Tal vez podría impedirse cualquier tipo de violencia si, entrando en el terreno de la ciencia ficción, imaginásemos un policía por ciudadano, o toda nuestra vida controlada por cámaras, o incluso un sistema que, como en aquella Minority Report que protagonizara Tom Cruise, previese nuestros crímenes antes de producirse. Pero claro: habríamos dejado por el camino otros valores fundamentales, más probablemente que la seguridad absoluta. La libertad, la dignidad, el estado de derecho, por ejemplo.

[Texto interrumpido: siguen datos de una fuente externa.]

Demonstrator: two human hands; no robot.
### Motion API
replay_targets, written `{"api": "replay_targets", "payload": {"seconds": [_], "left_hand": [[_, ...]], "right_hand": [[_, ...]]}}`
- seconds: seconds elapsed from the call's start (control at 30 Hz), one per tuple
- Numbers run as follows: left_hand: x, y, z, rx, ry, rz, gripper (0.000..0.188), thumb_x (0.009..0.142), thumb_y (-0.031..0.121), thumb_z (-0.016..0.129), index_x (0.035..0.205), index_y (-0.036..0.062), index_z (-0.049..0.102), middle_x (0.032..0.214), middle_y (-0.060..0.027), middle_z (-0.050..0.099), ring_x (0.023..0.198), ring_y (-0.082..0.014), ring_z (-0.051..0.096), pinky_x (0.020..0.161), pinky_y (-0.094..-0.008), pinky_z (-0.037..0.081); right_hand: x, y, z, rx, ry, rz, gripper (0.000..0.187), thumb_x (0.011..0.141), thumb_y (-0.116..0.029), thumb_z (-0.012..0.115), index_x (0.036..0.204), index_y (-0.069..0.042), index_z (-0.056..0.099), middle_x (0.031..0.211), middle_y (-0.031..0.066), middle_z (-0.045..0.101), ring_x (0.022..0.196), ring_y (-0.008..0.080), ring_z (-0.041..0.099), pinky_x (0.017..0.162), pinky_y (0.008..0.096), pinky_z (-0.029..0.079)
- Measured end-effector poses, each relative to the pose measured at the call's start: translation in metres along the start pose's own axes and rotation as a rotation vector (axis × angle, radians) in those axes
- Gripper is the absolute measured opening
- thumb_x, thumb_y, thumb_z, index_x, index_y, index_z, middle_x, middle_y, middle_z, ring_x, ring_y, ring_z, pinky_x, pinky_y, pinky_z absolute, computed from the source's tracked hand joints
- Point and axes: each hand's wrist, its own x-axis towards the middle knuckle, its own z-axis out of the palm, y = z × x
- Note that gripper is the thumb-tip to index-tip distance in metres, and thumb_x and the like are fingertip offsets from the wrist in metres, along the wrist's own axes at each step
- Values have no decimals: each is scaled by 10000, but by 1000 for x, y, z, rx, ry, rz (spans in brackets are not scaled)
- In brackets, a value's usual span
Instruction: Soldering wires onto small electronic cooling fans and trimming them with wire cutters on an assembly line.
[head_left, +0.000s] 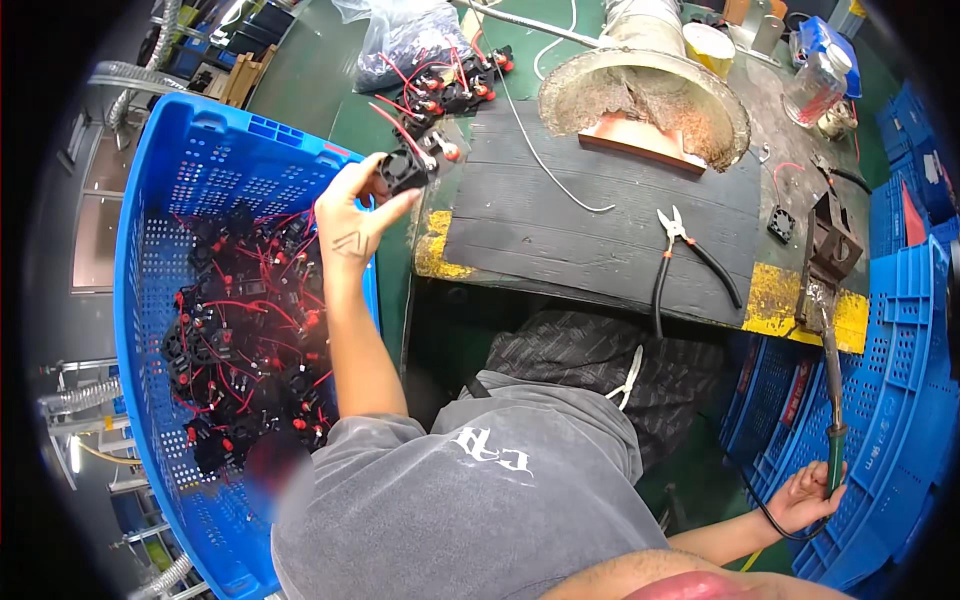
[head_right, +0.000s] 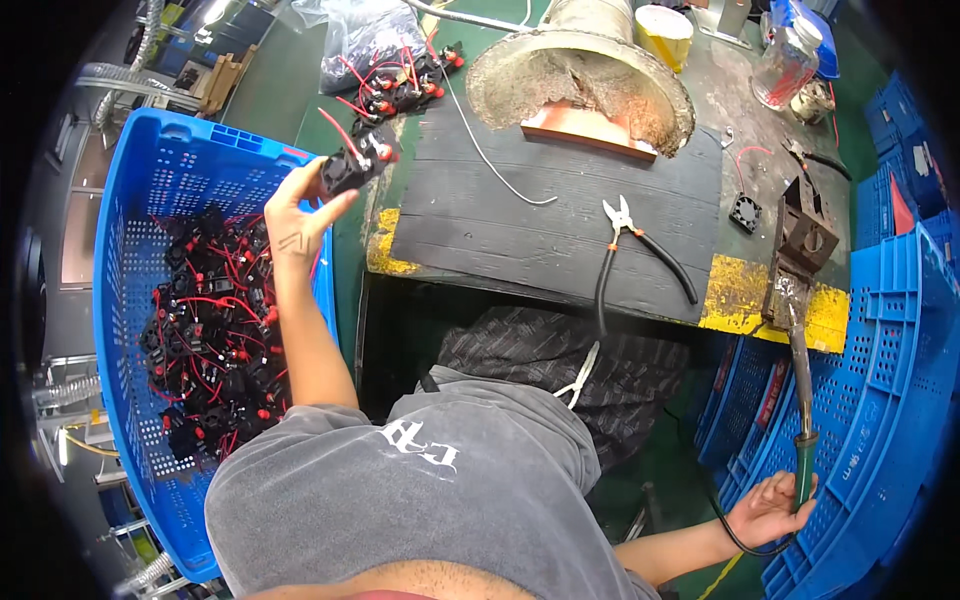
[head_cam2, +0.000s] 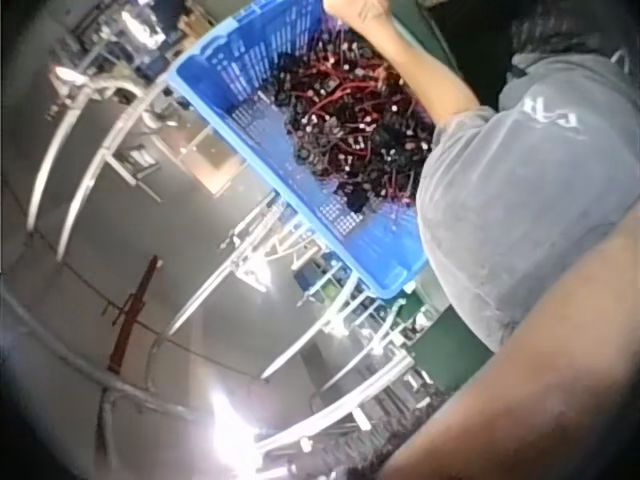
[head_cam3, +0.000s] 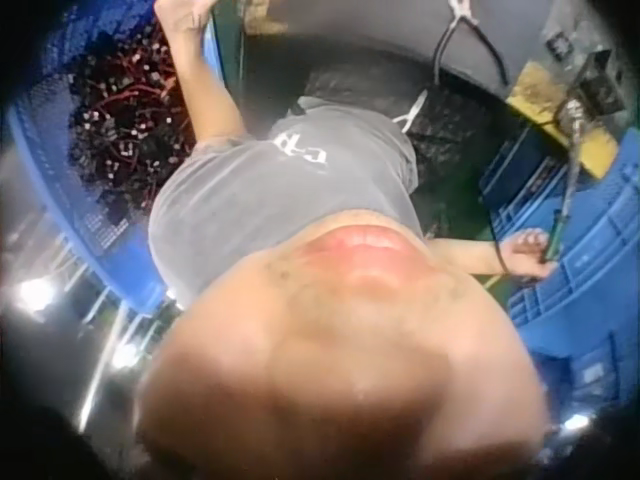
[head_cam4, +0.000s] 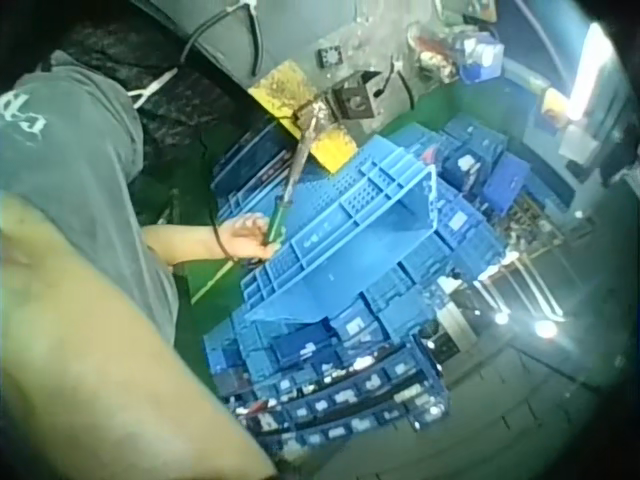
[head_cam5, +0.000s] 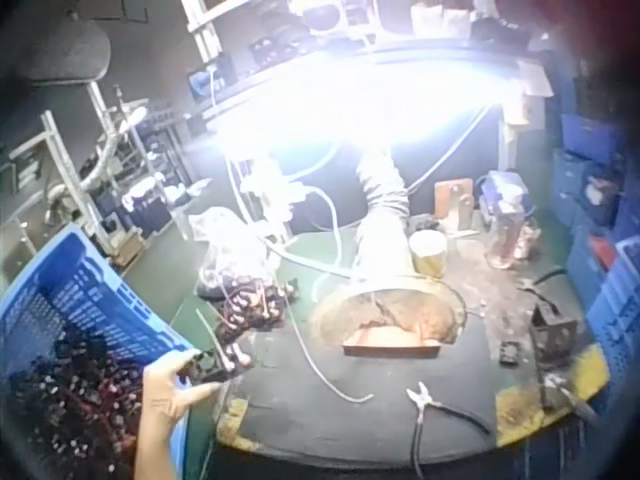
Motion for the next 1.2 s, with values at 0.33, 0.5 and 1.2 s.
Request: {"api": "replay_targets", "payload": {"seconds": [0.33,0.5,1.2], "left_hand": [[55,-63,62,152,67,-3,522,672,218,879,1115,28,680,763,-45,636,663,-123,578,637,-273,487],[59,-79,72,76,-90,-128,557,682,210,869,1158,4,666,696,-22,622,610,-85,530,595,-255,463],[38,-48,51,362,-138,-147,584,744,247,814,1270,109,603,745,-77,626,650,-209,591,639,-337,491]], "right_hand": [[-5,-1,-4,-42,26,-49,449,1004,-348,473,1232,27,571,758,73,503,562,105,407,391,201,370],[-6,-5,2,-54,52,-42,457,1010,-362,456,1199,39,566,733,83,536,534,110,440,410,197,384],[23,3,21,21,-105,61,462,995,-364,479,1221,31,554,743,57,481,554,95,408,370,183,353]]}}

En el caso de la violencia terrorista existe un factor que la diferencia de los otros tipos de violencia que acabamos de citar a título de ejemplo. En teoría, puede ser eliminada por un procedimiento muy simple: dándoles a los terroristas lo que piden, o facilitándoles una salida “honorable” cuando se hallan en un callejón sin salida (en el que sólo ellos, por cierto, se han metido). Y he ahí la cuestión: es por eso, y sólo por eso, que estamos hablando de un proceso de paz. Porque se les va a dar algo a cambio de que renuncien a la violencia. Esa negociación no se desarrollaría nunca con atracadores de bancos, parricidas o conductores imprudentes. Es decir, con ellos se asume que se puede convivir con un cierto grado de violencia a cambio de no renunciar a nuestra libertad, al estado de derecho, a la dignidad que supone no negociar con criminales, o incluso al mismo funcionamiento de la economía, si de la hipótesis de prohibir la circulación de vehículos hablásemos. Todos esos valores hacen que el siniestro peaje en vidas humanas, mejor cuanto más pequeño, pase a un segundo término igual que nos resignamos a que mucha gente muera de cáncer o a que un tsunami se lleve por delante a 200.000
¿Por qué entonces con el terrorismo, la más perversa de todas las causas de muerte violenta, no hemos de asumir que la libertad, la dignidad y el estado de derecho bien merecen que el esfuerzo se centre en acabar con el fenómeno, en lugar de sentarse a hablar con ellos de sus pretensiones? Porque no olvidemos que el terrorismo mantiene además otra diferencia respecto a los otros casos citados: a diferencia de los asesinatos digamos pasionales, de las muertes por imprudencias al volante, o de los fallecimientos en el curso de hechos delictivos comunes, el terrorismo sí puede ser erradicado por el Estado. Luego si un determinado gobierno, que acepta como inevitable un determinado peaje en vidas humanas, sitúa la paz como valor absoluto al afrontar otro fenómeno contra el que podría luchar con posibilidades de éxito, y decide sentarse a hablar con los asesinos en lugar de acabar con ellos, parece evidente que alguna otra motivación se encierra tras la muy elogiable ansia de paz.